Antalya 4. Asliye Hukuk Mahkemesi’ nin … karar sayılı kararı ile ” Davacı, bir ticaret şirketi dolayısıyla tacirdir. Yargıtay İçtihatları Birleştirme Kurulu … tarihli toplantıda yapı kooperatiflerinin de tacir olduğunu benimsemiştir. Yargıtay İçtihatları Birleştirme Kurulu’nun 4.2.1959 gün ve 13/5 saylı kararı ile ise ” usuli müktesep hak hükmünün vazife konusunda kaide olarak tatbik yeri yoktur” ilkesi benimsenmiştir. Yani … tarihli İBK bağlayıcıdır ve buna göre davanın asliye ticaret mahkemesinde rüyeti gerekir. Yargıtay’ın daha önce görev nedeni ile hükmü bozmamış olması, usuli müktesep hakka vücut vermez. Davacı, davalı kooperatif ile arsa sahiplerinin el ve iş birliği içerisine girerek kendisini zarara uğrattığını ileri sürmekte, onlardan yoksun kaldığı kazanç kayıpları ile imalat bedeli ve gecikme tazminatı talep etmektedir. Yargıtay Hukuk Genel Kurulu, bir kararında dava arkadaşı konumundaki taraflardan biri için özel , diğeri için genel mahkemelerin görevli olması halinde, her ikisi hakkında açılan davanın özel mahkemede görülmesi gerektiğine işaret etmiştir. (Yargıtay Hukuk Genel Kurulu)” kanaatine varılmakla, görevsizlik kararı verilmiş ve mahkememizin yukarıda esas sırasına kaydı yapılmıştır.
KANITLAR VE GEREKÇE :
Toplanan deliller ve tüm dosya kapsamı birlikte değerlendirildiğinde dava arsa maliklerine karşı eser sözleşmesinden kaynaklanan alacak ve tazminat istemine ilişkin olup, davalı kooperatif yönünden devir sözleşmesinden kaynaklanan alacak istemine dayanmaktadır.
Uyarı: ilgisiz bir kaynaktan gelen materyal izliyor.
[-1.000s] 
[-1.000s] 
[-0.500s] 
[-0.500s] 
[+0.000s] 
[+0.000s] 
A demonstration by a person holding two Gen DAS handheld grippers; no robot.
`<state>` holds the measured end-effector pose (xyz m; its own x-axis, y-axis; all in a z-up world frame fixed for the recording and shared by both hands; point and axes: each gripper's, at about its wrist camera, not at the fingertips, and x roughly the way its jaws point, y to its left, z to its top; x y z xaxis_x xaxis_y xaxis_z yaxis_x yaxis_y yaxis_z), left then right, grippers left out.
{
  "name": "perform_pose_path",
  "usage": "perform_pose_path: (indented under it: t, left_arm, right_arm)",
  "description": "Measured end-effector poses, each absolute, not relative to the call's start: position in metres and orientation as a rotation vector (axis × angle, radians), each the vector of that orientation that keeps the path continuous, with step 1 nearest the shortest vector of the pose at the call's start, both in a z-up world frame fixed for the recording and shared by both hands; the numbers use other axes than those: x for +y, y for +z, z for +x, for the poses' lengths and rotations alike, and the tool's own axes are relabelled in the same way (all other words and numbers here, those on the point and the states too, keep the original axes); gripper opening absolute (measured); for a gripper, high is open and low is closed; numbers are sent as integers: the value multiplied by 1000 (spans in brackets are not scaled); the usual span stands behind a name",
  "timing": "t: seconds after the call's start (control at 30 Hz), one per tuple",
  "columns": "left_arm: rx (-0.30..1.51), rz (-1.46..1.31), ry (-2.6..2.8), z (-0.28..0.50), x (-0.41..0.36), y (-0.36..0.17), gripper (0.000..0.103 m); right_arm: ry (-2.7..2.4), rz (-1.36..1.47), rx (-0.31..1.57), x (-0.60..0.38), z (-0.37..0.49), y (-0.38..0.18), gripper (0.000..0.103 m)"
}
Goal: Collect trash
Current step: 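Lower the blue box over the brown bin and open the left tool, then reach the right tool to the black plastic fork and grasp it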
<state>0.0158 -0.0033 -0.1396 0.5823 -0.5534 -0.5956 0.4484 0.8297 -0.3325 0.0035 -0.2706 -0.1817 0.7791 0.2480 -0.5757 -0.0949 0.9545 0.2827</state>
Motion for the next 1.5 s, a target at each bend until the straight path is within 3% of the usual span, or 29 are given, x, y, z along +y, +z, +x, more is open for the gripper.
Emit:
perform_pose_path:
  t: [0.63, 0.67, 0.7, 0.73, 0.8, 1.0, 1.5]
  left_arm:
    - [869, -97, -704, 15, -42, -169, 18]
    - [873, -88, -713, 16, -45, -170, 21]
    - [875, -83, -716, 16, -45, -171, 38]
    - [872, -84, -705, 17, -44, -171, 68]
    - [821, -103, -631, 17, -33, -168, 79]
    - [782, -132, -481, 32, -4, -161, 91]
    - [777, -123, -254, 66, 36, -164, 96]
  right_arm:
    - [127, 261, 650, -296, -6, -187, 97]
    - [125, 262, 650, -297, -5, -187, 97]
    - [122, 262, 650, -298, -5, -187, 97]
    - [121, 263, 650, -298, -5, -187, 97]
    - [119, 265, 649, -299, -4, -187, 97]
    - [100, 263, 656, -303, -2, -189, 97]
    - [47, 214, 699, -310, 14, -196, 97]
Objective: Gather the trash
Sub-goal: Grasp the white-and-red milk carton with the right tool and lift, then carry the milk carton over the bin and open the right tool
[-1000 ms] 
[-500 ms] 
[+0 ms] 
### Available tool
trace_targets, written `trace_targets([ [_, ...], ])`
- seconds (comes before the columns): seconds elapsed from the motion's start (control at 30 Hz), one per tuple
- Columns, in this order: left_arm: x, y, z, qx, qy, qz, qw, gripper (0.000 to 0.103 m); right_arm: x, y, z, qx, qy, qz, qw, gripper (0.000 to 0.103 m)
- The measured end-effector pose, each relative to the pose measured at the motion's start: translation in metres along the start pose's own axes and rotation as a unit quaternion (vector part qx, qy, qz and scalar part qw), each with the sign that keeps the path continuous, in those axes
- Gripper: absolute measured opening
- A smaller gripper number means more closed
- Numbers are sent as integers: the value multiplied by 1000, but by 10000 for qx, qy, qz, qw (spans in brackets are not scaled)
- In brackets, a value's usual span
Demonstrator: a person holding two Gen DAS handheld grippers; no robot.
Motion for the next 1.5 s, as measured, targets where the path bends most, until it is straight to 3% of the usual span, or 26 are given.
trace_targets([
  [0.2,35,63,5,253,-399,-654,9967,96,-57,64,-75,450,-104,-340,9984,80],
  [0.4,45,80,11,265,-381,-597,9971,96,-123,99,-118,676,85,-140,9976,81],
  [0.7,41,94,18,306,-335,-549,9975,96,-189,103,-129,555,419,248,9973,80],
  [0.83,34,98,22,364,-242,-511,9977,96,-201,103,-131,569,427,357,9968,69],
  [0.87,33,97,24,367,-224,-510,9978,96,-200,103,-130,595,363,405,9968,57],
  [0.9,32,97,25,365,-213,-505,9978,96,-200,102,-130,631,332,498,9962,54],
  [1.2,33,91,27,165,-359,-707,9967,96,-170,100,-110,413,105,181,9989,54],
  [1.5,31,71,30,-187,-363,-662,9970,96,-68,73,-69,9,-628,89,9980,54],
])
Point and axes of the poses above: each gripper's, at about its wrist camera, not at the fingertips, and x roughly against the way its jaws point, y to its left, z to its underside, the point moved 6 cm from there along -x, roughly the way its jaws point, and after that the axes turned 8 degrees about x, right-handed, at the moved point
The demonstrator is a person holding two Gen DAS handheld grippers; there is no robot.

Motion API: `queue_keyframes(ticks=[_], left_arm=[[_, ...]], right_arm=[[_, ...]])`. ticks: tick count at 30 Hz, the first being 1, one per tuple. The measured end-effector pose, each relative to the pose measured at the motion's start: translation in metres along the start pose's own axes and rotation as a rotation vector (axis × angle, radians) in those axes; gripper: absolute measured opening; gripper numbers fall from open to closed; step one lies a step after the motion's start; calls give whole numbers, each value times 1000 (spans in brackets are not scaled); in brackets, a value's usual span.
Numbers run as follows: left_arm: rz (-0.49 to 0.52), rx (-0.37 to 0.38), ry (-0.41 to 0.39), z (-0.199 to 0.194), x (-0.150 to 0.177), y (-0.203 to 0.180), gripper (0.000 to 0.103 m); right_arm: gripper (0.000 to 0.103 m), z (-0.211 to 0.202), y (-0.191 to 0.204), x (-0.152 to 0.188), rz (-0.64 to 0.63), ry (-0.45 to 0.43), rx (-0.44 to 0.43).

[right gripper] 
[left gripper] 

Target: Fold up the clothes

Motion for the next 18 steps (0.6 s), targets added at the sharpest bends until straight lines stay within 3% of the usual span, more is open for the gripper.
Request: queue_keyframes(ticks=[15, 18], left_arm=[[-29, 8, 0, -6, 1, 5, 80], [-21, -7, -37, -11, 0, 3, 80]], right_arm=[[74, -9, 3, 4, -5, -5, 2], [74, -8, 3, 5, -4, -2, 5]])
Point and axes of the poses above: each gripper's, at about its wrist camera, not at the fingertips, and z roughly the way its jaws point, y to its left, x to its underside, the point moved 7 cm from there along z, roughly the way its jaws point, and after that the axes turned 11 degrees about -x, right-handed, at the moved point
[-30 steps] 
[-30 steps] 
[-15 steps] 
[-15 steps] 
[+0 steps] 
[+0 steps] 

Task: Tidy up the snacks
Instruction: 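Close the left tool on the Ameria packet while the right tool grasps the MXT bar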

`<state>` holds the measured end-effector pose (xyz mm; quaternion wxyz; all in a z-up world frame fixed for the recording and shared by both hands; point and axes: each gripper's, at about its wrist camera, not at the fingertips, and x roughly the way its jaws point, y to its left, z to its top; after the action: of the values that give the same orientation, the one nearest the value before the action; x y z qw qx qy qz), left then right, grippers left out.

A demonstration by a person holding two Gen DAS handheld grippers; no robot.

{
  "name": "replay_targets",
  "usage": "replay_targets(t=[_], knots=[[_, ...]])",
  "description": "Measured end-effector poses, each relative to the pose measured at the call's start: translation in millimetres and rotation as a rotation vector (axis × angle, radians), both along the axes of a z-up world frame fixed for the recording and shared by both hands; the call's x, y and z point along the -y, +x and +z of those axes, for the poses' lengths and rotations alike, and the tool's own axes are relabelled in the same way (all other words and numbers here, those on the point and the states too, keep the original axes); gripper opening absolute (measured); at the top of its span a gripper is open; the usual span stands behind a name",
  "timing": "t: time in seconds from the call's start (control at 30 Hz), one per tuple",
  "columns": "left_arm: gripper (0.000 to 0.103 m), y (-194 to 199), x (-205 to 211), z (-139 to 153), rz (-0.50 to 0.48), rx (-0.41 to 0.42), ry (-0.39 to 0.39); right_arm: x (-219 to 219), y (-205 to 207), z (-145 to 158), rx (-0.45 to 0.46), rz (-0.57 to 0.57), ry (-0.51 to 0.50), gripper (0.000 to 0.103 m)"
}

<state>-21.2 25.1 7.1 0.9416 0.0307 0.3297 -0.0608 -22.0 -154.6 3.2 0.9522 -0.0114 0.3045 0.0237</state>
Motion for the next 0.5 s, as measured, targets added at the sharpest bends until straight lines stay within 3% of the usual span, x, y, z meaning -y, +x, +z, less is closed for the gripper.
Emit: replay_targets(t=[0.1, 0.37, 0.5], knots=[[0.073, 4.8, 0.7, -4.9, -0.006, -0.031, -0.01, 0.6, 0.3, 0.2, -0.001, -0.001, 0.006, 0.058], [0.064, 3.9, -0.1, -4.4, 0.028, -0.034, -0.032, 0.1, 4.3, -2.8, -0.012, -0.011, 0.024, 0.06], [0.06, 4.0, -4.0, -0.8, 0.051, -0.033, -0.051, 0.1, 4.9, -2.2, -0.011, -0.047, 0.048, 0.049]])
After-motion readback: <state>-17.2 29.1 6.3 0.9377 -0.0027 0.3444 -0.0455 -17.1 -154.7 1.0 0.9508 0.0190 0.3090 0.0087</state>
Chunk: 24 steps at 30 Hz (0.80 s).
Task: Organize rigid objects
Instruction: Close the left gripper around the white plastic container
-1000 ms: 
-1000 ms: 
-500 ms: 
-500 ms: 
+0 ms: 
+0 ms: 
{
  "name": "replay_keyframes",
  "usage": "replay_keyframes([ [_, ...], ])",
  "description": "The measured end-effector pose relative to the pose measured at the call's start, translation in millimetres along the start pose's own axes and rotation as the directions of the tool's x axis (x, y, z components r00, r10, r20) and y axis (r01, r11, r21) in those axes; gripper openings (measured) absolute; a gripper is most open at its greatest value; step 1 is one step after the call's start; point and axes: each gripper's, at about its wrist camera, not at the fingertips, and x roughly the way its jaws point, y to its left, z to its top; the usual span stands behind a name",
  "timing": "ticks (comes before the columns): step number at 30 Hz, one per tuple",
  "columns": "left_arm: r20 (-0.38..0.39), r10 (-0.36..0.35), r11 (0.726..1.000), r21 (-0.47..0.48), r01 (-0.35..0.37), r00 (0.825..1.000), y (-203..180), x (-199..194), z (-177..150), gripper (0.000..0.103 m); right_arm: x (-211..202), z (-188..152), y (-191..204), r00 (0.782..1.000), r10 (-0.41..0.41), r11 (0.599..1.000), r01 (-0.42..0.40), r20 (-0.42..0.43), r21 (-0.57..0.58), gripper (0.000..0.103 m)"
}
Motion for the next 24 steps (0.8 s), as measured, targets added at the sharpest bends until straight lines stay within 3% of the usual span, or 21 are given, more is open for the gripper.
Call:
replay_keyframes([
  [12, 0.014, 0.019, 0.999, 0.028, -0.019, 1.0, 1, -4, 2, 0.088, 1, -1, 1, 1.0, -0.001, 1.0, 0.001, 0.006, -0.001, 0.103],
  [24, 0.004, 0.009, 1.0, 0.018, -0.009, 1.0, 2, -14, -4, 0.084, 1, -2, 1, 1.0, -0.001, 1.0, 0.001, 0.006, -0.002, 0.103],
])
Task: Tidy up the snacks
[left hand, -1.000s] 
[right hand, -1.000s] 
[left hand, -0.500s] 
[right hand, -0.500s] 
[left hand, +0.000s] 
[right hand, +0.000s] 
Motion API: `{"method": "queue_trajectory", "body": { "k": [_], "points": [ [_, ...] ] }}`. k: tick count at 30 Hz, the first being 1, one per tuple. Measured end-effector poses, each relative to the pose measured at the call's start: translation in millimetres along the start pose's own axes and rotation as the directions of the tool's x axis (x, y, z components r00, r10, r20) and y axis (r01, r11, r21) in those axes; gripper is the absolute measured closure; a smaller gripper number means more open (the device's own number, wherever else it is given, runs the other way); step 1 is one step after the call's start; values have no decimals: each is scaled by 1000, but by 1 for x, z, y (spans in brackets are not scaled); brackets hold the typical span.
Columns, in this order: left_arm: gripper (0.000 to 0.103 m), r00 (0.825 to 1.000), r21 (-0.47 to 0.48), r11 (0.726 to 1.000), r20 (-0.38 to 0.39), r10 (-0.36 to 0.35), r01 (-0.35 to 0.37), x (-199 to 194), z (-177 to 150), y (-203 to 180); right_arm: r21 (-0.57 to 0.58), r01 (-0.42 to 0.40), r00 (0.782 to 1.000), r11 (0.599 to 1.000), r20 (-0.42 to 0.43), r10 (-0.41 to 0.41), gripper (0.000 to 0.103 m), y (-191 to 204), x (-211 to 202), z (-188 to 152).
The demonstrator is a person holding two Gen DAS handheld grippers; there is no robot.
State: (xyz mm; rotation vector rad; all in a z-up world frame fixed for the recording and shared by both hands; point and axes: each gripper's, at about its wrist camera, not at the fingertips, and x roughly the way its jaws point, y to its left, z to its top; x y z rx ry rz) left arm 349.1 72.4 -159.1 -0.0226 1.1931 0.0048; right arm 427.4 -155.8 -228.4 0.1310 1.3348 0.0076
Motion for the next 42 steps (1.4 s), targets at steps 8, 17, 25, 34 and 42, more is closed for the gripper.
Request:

Davacı arsa maliklerine karşı açmış olduğu davada arsa maliklerinin yaptığı kooperatife karşı devirlerin aralarındaki kat karşılığı … sözleşmesine aykırı olduğunu, arsa maliklerinin devirleri kendisine yapmayarak davalı kooperatif ile ibralaşmasının önüne geçtiğini böylelikle zarara uğradığını beyanla tazminat, sözleşme uyarınca arsa sahiplerine karşı sorumluluklarının devam ettiğini, eksik işleri bizzat tamamladığını, sözleşmede belirlenen işlerden daha fazlasını yaptığını iddia ederek alacak talebinde bulunmuştur. Arsa maliklerine karşı açılan davanın temeli taraflar arasındaki kat karşılığı … sözleşmesine dayanmaktadır. Bu sözleşmeden doğan alacaklar üzerinden 5 yıl geçmekle zamanaşımına uğrar. Somut olayda dosya kapsamından anlaşıldığı üzere arsa maliklerine fiili teslimin 30.11.2002 tarihinde yapıldığı, iskan ruhsatının ise 29.07.2005 te alındığı sabittir. Eldeki dava iskan tarihinden 9 yıl geçtikten sonra açılmış olup 5 yıllık zamanaşımı süresi dolmuştur. Kaldı ki devir sözleşmesinde hakların yüklenici davalı kooperatife geçtiği kararlaştırılmış olmakla devirlerin kooperatife yapılmasında davalı arsa maliklerinin kusuru da bulunmamaktadır. Bu nedenle davanın zamanaşımı nedeniyle reddi gerekir.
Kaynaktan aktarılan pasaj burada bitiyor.